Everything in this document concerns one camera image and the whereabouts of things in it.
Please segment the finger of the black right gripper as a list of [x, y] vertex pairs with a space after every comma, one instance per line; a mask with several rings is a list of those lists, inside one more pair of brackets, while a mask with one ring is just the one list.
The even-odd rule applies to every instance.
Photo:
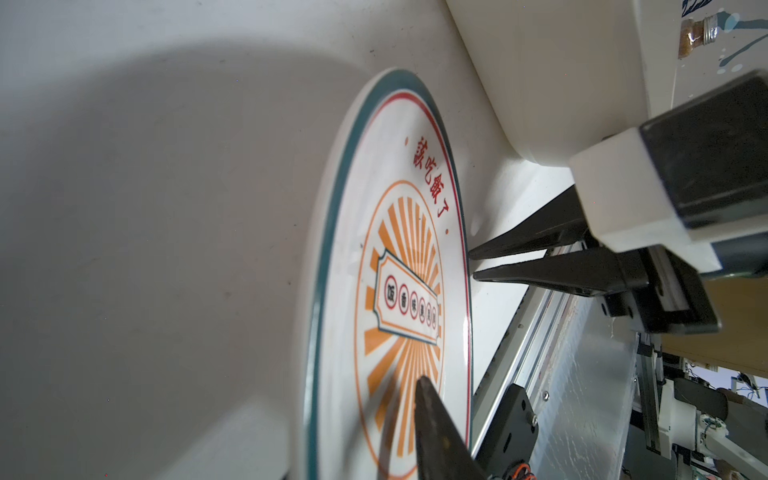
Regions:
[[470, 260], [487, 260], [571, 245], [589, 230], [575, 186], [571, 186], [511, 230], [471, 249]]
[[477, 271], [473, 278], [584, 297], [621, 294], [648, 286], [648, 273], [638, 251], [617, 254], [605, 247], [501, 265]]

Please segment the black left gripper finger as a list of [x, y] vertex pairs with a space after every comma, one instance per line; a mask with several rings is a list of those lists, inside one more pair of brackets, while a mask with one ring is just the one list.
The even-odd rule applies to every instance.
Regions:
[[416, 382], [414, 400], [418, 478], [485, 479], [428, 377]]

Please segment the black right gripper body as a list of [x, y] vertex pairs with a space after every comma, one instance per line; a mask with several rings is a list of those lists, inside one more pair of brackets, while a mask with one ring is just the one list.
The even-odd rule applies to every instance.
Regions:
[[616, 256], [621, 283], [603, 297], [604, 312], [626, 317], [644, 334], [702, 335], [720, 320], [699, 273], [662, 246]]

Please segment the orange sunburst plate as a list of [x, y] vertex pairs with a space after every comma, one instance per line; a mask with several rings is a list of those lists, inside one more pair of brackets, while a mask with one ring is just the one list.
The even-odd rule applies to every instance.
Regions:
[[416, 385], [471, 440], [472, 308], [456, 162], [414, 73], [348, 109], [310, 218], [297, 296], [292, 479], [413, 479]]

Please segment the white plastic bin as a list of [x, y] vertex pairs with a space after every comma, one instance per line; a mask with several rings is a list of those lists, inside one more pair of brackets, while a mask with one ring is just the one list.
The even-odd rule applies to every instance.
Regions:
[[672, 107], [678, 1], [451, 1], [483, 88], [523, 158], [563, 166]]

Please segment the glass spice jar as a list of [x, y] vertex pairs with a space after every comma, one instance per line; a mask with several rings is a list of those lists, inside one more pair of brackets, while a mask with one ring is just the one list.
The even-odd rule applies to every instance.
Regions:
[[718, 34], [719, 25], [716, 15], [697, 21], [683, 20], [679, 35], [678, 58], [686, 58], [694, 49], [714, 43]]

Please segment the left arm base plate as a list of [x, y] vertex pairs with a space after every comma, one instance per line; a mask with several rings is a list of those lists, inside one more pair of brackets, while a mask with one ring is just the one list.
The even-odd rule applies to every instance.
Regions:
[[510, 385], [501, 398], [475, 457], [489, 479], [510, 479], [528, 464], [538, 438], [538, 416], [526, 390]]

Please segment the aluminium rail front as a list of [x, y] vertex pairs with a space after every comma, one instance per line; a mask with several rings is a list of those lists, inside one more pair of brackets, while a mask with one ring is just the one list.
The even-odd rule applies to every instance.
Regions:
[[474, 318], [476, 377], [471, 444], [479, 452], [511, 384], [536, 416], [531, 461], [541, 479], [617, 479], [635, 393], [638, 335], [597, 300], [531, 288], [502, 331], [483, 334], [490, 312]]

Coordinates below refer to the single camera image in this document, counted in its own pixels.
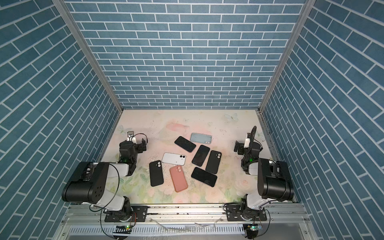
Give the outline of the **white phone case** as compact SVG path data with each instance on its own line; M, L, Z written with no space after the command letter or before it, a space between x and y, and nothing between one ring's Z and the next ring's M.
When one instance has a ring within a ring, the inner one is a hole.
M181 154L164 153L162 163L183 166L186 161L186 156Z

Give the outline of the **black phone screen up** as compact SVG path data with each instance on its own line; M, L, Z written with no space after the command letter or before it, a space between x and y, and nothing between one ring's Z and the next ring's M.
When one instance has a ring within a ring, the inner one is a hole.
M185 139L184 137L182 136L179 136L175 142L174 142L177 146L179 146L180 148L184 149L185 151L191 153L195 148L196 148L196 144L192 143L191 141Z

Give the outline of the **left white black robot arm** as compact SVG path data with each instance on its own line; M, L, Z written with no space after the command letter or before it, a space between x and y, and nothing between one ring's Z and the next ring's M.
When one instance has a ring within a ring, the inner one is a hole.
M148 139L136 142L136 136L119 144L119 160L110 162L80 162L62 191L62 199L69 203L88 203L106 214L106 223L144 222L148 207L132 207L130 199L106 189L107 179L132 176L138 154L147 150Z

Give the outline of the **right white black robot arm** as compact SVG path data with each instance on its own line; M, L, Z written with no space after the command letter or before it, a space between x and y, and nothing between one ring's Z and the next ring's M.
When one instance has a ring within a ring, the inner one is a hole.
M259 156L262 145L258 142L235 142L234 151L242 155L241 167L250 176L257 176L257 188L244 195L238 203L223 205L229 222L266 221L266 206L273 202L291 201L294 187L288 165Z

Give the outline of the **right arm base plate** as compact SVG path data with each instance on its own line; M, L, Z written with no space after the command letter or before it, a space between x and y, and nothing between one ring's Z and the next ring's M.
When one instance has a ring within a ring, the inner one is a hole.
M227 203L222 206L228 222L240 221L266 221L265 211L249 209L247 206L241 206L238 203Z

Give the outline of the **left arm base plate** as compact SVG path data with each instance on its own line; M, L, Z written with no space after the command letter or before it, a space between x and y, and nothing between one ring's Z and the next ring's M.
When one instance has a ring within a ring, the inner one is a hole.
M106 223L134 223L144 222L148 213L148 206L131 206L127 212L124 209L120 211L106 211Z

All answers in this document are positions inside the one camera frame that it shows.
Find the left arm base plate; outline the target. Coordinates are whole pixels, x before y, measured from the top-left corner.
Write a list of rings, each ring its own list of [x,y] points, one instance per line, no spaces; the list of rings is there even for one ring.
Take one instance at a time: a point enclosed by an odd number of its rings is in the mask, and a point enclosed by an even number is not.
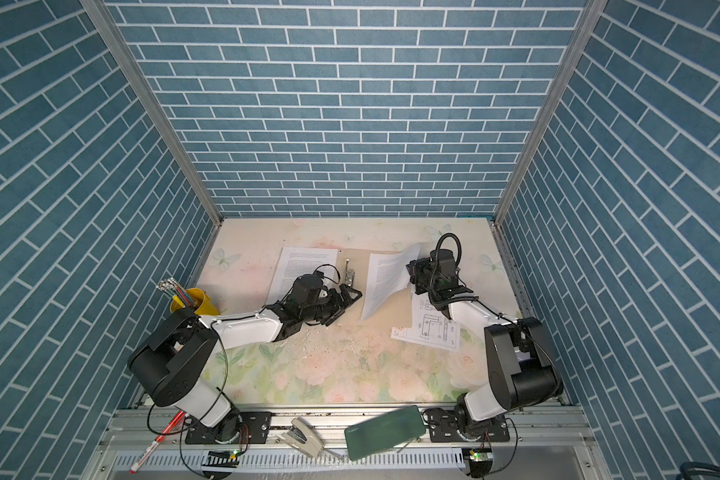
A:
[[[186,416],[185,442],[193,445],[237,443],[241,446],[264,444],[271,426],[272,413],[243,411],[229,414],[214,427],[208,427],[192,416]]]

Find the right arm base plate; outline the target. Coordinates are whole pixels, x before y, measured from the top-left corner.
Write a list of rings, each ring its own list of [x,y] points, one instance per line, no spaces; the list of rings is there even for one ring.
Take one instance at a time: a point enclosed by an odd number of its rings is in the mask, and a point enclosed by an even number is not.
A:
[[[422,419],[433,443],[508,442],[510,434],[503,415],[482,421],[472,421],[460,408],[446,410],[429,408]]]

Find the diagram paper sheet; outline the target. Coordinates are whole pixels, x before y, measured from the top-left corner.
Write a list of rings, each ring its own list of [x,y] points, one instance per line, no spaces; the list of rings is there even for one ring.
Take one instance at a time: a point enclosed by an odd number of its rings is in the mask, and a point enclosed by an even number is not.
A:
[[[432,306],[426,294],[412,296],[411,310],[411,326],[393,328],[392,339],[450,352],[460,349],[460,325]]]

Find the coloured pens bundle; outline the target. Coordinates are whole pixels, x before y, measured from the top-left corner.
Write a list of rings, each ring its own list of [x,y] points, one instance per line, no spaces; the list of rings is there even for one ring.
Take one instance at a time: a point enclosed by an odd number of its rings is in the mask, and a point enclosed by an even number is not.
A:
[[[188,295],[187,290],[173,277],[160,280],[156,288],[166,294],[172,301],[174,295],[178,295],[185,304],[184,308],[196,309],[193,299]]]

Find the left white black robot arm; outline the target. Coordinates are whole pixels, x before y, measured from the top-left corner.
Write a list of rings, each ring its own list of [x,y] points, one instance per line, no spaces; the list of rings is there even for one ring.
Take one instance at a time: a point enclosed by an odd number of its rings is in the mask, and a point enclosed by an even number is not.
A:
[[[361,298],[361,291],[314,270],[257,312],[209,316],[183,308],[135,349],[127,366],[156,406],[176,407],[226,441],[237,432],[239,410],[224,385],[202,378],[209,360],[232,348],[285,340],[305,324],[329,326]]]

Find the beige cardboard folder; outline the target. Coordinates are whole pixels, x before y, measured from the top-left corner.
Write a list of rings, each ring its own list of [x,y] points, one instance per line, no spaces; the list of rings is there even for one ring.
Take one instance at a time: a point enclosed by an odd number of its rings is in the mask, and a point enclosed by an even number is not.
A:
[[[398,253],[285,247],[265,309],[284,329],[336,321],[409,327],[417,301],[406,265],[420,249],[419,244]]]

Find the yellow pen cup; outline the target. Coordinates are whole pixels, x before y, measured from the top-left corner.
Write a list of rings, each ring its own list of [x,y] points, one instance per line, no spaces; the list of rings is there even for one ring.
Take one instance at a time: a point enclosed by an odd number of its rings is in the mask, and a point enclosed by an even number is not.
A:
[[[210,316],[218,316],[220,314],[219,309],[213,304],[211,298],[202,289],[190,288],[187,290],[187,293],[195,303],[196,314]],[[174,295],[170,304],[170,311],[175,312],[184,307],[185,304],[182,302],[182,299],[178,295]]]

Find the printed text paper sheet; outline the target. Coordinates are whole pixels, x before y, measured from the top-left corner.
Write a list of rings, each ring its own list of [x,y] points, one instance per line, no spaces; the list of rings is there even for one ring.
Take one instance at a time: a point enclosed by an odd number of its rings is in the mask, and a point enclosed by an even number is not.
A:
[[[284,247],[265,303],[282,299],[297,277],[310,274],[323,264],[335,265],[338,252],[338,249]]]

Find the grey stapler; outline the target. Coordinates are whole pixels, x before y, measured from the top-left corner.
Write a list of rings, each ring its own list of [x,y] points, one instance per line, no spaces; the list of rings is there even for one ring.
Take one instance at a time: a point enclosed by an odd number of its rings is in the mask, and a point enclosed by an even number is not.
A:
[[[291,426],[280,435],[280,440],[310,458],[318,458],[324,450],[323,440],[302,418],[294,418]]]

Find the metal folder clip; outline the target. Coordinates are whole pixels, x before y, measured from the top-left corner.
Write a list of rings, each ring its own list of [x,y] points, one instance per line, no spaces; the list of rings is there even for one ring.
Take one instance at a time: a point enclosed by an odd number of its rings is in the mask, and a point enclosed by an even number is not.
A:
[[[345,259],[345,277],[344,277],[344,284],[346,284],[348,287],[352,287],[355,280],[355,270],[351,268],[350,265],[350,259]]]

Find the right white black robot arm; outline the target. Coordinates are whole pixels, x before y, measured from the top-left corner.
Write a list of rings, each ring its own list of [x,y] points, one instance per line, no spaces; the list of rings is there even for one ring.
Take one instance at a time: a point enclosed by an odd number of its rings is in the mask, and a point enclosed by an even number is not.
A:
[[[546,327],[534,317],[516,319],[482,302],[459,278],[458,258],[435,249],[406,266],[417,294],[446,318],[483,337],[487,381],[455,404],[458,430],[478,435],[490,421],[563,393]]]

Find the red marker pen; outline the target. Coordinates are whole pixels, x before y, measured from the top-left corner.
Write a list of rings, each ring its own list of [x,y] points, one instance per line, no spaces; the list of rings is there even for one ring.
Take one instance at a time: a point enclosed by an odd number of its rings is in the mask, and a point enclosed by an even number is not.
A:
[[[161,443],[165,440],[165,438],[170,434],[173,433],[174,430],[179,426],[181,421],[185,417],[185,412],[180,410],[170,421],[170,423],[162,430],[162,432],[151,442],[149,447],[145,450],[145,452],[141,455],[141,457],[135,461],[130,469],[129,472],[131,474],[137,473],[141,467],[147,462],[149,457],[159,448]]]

__ACTIVITY__:
Keep only the lines of the listing that contain the word "base", and copy them.

__RESPONSE__:
Please segment the left arm base plate as a list of [x, y] vertex pairs with a space after every comma, one instance per line; a mask with several rings is a list of those lists, inside one more pair of brackets, while a mask with one ring is just the one list.
Give the outline of the **right arm base plate** as compact SVG path data with each instance on its own line; M, L, Z written with no space after the command letter or before it, a space between x and y, and nothing between one ring's Z and the next ring's M.
Give the outline of the **left arm base plate** as compact SVG path data with each instance on its own line; M, L, Z written with no space after the command letter or before it, a space between x and y, and nothing between one ring's Z and the next ring's M.
Find the left arm base plate; outline the target. Coordinates are whole pixels, x before y, measured from the top-left corner.
Find the right arm base plate; outline the target. Coordinates are whole pixels, x before y, measured from the top-left corner.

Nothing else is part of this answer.